Data records:
-----
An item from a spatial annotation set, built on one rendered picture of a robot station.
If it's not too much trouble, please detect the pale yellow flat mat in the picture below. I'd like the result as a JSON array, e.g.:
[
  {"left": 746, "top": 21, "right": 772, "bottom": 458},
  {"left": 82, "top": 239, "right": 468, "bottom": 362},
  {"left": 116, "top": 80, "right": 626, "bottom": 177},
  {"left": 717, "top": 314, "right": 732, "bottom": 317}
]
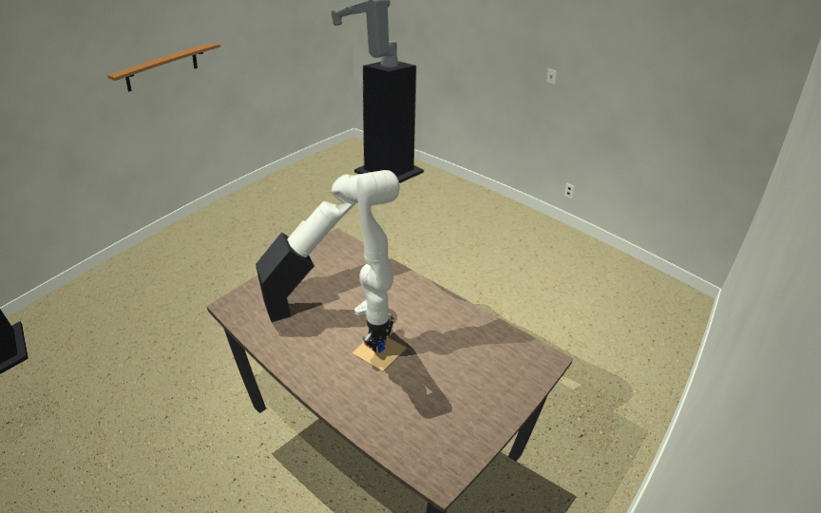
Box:
[{"left": 353, "top": 337, "right": 406, "bottom": 371}]

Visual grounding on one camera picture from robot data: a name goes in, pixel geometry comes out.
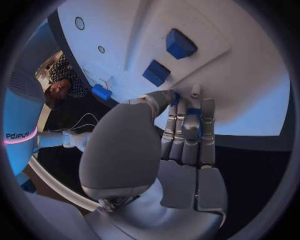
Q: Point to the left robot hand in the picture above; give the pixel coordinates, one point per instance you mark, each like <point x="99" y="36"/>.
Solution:
<point x="122" y="150"/>

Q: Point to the blue peg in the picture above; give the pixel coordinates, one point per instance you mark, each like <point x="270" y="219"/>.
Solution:
<point x="194" y="112"/>

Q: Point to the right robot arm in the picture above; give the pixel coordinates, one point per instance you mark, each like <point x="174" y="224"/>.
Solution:
<point x="55" y="139"/>

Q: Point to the white task board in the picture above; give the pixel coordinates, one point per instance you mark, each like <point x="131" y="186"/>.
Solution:
<point x="234" y="90"/>

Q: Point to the blue plug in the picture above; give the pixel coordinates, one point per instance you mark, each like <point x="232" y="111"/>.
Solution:
<point x="102" y="92"/>

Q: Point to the small blue block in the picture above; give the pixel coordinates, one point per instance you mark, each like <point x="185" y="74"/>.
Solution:
<point x="156" y="73"/>

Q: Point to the person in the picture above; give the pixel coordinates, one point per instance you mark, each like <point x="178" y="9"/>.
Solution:
<point x="58" y="88"/>

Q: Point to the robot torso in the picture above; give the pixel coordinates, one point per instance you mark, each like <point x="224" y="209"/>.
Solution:
<point x="20" y="116"/>

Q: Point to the large blue block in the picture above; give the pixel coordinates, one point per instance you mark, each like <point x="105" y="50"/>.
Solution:
<point x="179" y="46"/>

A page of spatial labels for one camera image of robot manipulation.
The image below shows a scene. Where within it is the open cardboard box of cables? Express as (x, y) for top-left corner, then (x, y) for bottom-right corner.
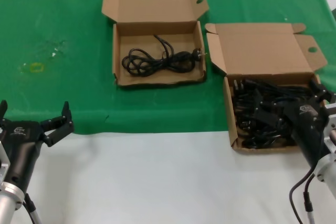
(204, 22), (329, 154)

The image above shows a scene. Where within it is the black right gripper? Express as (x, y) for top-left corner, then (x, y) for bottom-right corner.
(253, 78), (332, 169)

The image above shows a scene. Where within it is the yellow rubber band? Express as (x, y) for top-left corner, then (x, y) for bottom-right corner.
(29, 62), (44, 73)

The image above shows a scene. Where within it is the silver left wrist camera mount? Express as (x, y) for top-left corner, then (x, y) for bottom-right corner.
(0, 140), (12, 183)

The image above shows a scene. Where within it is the pile of black power cables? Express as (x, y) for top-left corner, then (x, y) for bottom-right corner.
(230, 77), (316, 149)

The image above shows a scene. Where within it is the shallow open cardboard box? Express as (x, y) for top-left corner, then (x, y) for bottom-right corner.
(101, 0), (210, 88)

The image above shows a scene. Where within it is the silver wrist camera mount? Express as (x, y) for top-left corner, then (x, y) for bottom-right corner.
(321, 102), (336, 154)
(0, 140), (12, 183)

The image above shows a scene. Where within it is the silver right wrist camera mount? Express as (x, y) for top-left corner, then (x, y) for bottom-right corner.
(321, 102), (336, 154)

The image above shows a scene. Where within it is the black power cable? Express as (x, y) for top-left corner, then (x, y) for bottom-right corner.
(121, 34), (205, 78)

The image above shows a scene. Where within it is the black three-pin plug cable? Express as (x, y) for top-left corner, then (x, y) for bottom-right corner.
(232, 78), (263, 94)

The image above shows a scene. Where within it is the green tablecloth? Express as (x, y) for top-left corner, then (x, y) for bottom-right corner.
(0, 0), (336, 135)

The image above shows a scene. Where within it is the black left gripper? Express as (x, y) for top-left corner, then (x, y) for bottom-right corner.
(0, 100), (75, 192)

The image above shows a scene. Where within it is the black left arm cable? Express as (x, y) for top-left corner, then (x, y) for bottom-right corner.
(22, 192), (43, 224)

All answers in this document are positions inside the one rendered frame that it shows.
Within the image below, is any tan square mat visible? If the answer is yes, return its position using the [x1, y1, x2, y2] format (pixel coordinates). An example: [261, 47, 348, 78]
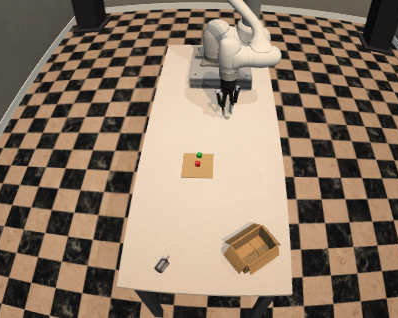
[181, 153, 214, 178]

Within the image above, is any open brown cardboard box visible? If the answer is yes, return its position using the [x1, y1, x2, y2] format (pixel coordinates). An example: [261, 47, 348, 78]
[223, 223, 280, 275]

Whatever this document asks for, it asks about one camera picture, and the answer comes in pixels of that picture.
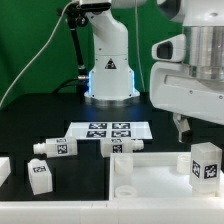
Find black cables on table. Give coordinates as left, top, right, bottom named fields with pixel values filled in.
left=53, top=75, right=90, bottom=94

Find white marker base plate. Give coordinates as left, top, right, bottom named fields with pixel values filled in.
left=65, top=122, right=152, bottom=140

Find white square tabletop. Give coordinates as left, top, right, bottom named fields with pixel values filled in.
left=109, top=152, right=224, bottom=200

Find white front fence bar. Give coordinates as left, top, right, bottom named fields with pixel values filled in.
left=0, top=198, right=224, bottom=224

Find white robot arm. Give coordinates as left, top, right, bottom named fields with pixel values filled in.
left=79, top=0, right=224, bottom=133

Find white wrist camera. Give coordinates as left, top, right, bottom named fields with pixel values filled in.
left=151, top=34, right=186, bottom=63

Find grey cable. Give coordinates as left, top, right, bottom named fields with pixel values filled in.
left=0, top=0, right=81, bottom=108

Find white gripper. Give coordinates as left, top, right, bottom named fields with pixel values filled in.
left=150, top=62, right=224, bottom=143

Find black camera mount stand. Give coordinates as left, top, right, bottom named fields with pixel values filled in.
left=65, top=3, right=88, bottom=76

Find white left fence block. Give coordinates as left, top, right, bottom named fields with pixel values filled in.
left=0, top=157, right=11, bottom=187
-----
Your objective:
Select all lines with the word "that" from the entries above.

Answer section:
All answers in this document are positions inside the one rendered frame that it shows.
Whatever this document asks for, it asks about one camera picture, and the answer comes in pixels of that picture.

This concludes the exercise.